Neden kahraman bir Türk milliyetçisi olamadım?

Kiminde azarlandım, kiminde hem azarlandım hem de tepeme sopalar indi. Milliyetçilik de benden uzaklaştı gitti… Beni öğretmenlerim yaktı

Bıktım.

Yazdığım günler sanki ille de siyaset yazmak zorundaymışım gibi bir takıntım var.

Ama siyaset yazmaktan bana gına geldi.

Ne yani, "Muharrem İnce'den inciler" ya da ülkenin maliyesinin de, hazinesinin de emanet edildiği "Damad-ı Hazret-i Şehriyari"nin dolar üstüne saçtığı inciler üstüne yazmak mı zorundayım? Yoksa AKP Reisi'nin Türkiye'nin özgür ve tam bir hukuk devleti olduğuna ilişkin müjdelerini mi tırmıklamalıyım?

Hayır... İstemiyorum.

Hiç olmazsa haftada bir gün dereden tepeden sohbet etmek, hatta harbiden mavra yapmak istiyorum. Biliyorum, yakın (fazla yakın) çevrem görünce daha okumadan "Ne bu böyle cıvık cıvık yazılar" diyerek fırça atacak ama umurumda değil. Siyasetten bencileyin bıkmış okurların beni destekleyeceklerine eminim.

* * *

Böyle "soft" yazılar pazar günleri yazılır diye kimin uydurduğunu bilmediğim bir meslek kuralından söz ederler. Kuralı uyduran uysun, benim umurumda değil. Zaten T24'de pazar günleri çoğunun adını yeni duyduğum, bildiklerini iyi bilen genç kuşaklar yazıyor. Onlarla yarışamam.

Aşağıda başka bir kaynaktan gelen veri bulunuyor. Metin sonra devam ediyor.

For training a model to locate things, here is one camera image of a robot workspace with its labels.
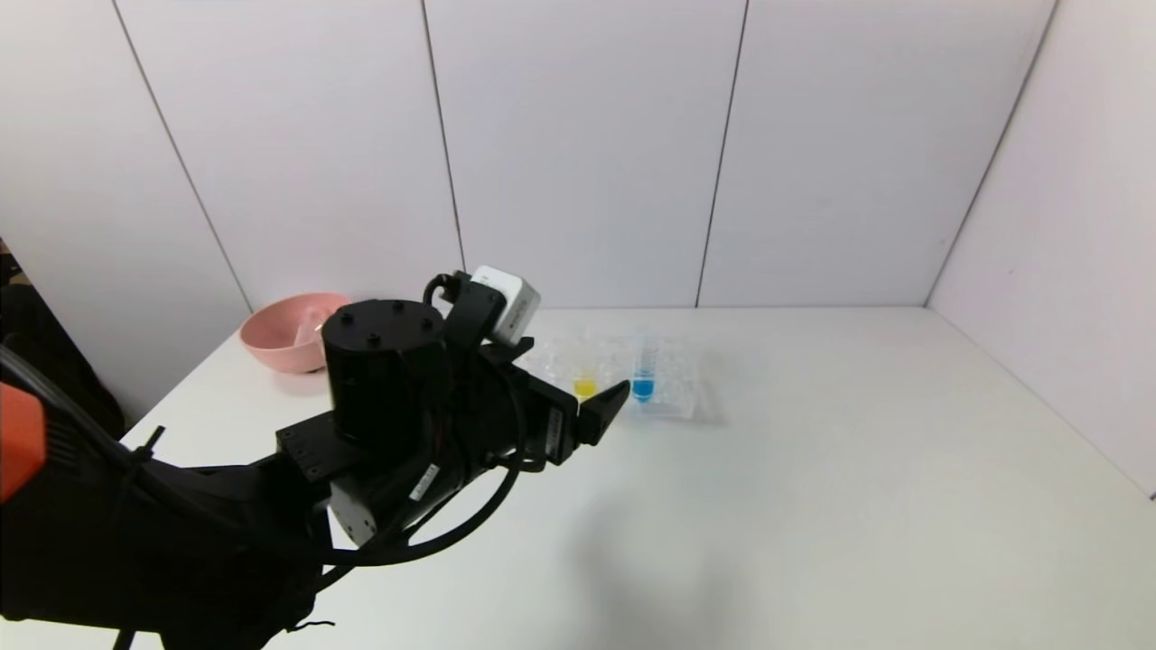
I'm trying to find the clear acrylic test tube rack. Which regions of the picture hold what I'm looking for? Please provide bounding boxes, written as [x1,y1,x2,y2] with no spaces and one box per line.
[519,332,699,422]

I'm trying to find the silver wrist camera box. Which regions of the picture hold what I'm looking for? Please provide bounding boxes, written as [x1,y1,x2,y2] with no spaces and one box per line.
[470,265,542,348]

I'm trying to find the yellow pigment test tube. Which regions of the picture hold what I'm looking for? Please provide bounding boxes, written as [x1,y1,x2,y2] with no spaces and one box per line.
[572,327,600,403]

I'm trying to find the blue pigment test tube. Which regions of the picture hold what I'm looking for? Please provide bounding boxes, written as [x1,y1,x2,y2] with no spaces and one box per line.
[631,327,657,404]

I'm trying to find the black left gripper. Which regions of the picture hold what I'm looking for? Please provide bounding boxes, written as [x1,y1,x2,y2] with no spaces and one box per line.
[453,343,631,479]

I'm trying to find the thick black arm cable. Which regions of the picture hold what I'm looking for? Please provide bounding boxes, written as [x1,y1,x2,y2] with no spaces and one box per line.
[0,343,195,515]

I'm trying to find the thin black camera cable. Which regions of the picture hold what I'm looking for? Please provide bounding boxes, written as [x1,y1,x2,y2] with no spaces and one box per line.
[312,273,529,571]

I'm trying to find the pink plastic bowl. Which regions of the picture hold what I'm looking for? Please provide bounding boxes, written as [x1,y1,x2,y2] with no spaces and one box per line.
[238,292,351,375]

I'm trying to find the red pigment test tube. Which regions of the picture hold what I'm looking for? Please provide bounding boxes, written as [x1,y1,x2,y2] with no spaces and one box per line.
[295,305,331,349]

Cuma günü de olmaz... O günü "düzeyli magazin" kılıfı altında yazılar yazan bir zat kapatmış. Sordum, olağanüstü çok okunuyormuş. Yalnız Cihangir'de 7.812.423 (Yazıyla: Yedi milyon sekiz yüz on iki bin dört yüz yirmi üç) kişi, sabahı beklemeden, perşembeyi cumaya bağlayan gecenin yarısında cep telefonundan, tabletten, laptoptan T24'e giriyor ve sadece "düzeyli magazin" okuyup ardından T24'ten çıkıyormuş.

Demek cuma günleri de yazamam. Okuyan olmayacaksa niye yazayım, değil mi?

Ne kaldı?

Cumartesi…

Buyrun…

* * *

Bu hafta çocukluk anılarım eşliğinde milliyetçi duygularımın daha o yaşlarda yok denecek kadar zayıflamasını sağlayan öğretmenlerime "saygılar" sunacağım.

İlkokuldaydım. Bize Türkçe, geometri, aritmetik, müzik, tarih, coğrafya filan öğretiyorlar. Müzik dersinde öğretmenin pek sevdiği, her ders ille söylettiği bir marş (yoksa türkü müydü) vardı ve ben ona küçücük kafamı takmıştım.

"Türklerin gemisi kırmızı direkli
İçindeki askerler aslan yürekli
Kaçma düşman kaçma, pişman olursun
Çanakkale Boğazı'nda teslim olursun
"

Gel de sorma.

- Örtmenim…
- Ne var?
- Düşman Çanakkale Boğazı'nda teslim olacak…
- Evet.
- Demek ki düşman Marmara Denizi'nden oraya gitmiş.
- Evet. N'olmuş?
- Peki bu düşman nereden gelmiş örtmenim…

Siz öğretmen olsaydınız bu soruya nasıl cevap verirdiniz ?

Benimki çok kısa bir cevap verdi:

- Düşman her yerden gelebilir. Çünkü biz Türküz… Anladın mı ?

Anladım tabii. Biz Türküz ve herkes bize düşman(mış)…

* * *

Ortaokuldaydım. Galiba ikinci sınıfta. Kitapta yazıyor. Tarih öğretmeni daha da ballandırarak anlatıyor:

- Sümerler Türk, Asurlar Türk, Babilliler Türk, Akatlar Türk, Hititler zaten Türk…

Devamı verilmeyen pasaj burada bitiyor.